## Exercise aim
Search the data below for lines that include the word "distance" and state how many there are, nothing else.

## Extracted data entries
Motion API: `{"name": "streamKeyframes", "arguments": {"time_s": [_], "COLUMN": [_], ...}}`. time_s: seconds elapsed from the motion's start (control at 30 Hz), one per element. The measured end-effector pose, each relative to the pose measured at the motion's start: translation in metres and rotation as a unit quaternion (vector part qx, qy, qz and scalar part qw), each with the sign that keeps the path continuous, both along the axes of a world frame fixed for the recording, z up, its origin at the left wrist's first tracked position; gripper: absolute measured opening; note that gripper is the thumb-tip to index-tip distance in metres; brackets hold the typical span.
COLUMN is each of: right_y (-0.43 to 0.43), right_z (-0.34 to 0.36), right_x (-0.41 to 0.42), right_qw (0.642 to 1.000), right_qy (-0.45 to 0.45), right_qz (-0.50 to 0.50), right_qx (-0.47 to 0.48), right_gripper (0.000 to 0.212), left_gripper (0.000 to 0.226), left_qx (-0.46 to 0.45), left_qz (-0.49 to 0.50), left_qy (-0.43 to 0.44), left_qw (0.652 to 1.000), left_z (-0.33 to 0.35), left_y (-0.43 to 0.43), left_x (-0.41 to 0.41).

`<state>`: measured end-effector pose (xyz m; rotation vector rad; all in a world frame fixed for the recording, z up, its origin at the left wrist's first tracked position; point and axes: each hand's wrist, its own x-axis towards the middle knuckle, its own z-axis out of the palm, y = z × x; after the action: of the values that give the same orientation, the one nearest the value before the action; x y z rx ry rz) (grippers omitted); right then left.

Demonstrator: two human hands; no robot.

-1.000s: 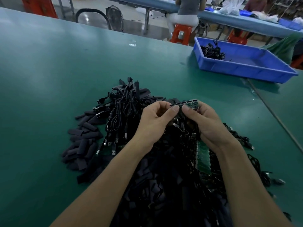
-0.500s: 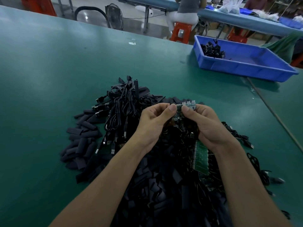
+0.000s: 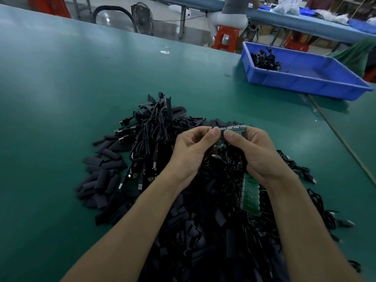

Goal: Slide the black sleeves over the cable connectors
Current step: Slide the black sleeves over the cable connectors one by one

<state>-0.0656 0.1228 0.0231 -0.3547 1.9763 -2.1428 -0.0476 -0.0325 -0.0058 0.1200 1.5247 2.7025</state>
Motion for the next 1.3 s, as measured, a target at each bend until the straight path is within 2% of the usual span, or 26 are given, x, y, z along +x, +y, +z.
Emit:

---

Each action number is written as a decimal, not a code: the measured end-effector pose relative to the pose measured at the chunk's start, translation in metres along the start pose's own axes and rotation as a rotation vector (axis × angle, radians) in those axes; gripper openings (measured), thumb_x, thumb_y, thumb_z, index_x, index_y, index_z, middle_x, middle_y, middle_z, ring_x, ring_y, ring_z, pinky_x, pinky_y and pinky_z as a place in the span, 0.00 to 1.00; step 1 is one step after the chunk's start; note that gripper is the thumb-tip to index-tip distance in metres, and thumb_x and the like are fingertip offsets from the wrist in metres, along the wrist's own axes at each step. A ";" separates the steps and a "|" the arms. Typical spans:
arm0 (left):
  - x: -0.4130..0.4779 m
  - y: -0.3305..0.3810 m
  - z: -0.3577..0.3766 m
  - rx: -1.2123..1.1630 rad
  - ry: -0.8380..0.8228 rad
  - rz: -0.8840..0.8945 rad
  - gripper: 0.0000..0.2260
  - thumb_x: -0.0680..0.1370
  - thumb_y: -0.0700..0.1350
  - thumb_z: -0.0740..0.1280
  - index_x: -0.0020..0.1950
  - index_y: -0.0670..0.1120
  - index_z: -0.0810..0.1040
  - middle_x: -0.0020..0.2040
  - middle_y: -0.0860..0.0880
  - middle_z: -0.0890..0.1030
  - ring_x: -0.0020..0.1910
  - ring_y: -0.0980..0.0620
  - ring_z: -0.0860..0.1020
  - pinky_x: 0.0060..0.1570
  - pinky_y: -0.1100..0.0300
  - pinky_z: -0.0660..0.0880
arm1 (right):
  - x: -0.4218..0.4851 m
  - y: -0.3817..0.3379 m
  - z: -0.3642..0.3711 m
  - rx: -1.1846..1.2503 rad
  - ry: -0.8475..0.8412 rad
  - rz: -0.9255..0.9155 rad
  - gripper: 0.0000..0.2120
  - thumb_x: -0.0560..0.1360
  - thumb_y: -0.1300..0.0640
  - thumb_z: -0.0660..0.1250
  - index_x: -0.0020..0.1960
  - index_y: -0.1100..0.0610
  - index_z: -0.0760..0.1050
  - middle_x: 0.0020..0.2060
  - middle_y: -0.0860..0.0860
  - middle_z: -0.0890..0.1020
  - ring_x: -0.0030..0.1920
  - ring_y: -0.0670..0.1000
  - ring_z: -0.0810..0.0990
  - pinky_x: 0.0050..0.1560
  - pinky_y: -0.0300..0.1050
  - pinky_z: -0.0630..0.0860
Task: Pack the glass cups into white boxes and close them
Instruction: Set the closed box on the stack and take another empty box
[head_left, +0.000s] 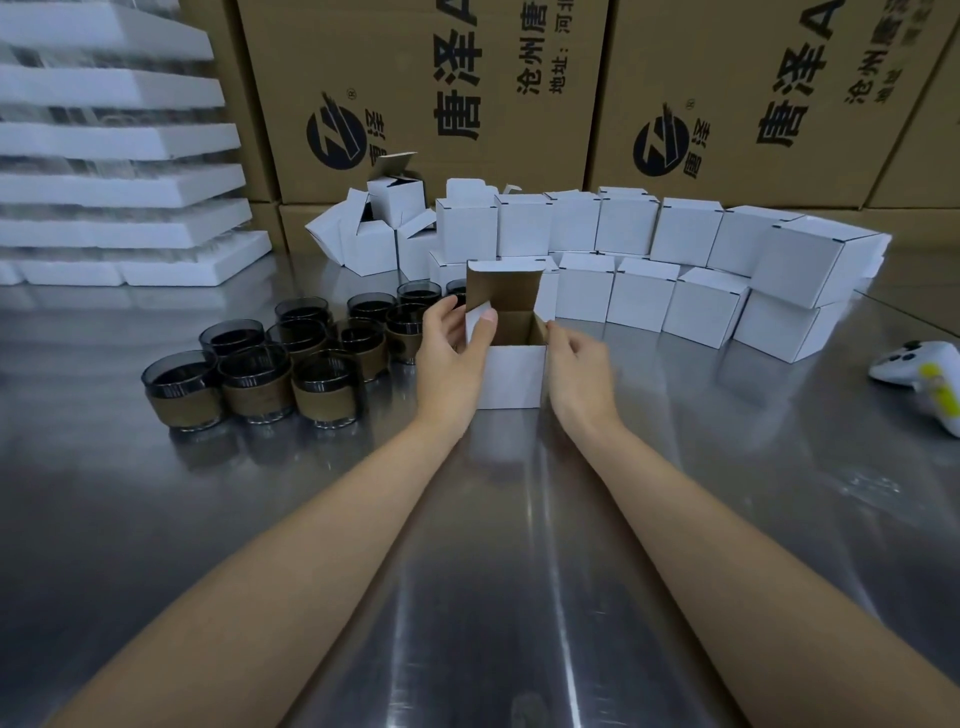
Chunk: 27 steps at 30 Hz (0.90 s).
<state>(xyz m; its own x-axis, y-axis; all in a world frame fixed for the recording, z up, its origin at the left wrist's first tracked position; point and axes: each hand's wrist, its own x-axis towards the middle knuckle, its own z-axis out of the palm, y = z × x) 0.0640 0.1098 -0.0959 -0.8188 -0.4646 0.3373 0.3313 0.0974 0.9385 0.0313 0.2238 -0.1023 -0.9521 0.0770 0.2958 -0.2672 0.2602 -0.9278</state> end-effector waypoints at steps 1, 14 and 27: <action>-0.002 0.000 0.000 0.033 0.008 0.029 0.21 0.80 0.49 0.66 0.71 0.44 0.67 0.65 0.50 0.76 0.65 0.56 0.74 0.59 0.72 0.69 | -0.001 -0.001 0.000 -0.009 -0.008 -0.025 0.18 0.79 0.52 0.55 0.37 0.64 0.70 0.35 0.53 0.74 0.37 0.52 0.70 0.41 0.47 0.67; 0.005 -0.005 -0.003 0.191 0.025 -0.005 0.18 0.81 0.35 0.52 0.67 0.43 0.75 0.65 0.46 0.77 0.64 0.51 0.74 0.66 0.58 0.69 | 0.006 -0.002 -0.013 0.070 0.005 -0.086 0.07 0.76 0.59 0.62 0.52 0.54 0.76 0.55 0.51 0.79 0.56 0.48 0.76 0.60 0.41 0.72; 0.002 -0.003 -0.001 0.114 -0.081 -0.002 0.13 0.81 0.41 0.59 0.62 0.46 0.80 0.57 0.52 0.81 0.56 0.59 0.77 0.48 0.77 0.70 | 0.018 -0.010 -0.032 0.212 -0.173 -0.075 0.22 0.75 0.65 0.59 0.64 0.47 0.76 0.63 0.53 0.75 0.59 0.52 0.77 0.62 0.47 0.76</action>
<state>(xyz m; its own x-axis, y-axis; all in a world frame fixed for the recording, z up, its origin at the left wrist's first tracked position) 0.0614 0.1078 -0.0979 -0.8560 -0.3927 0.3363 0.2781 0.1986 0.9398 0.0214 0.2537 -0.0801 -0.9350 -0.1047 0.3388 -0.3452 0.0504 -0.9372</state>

## Output
2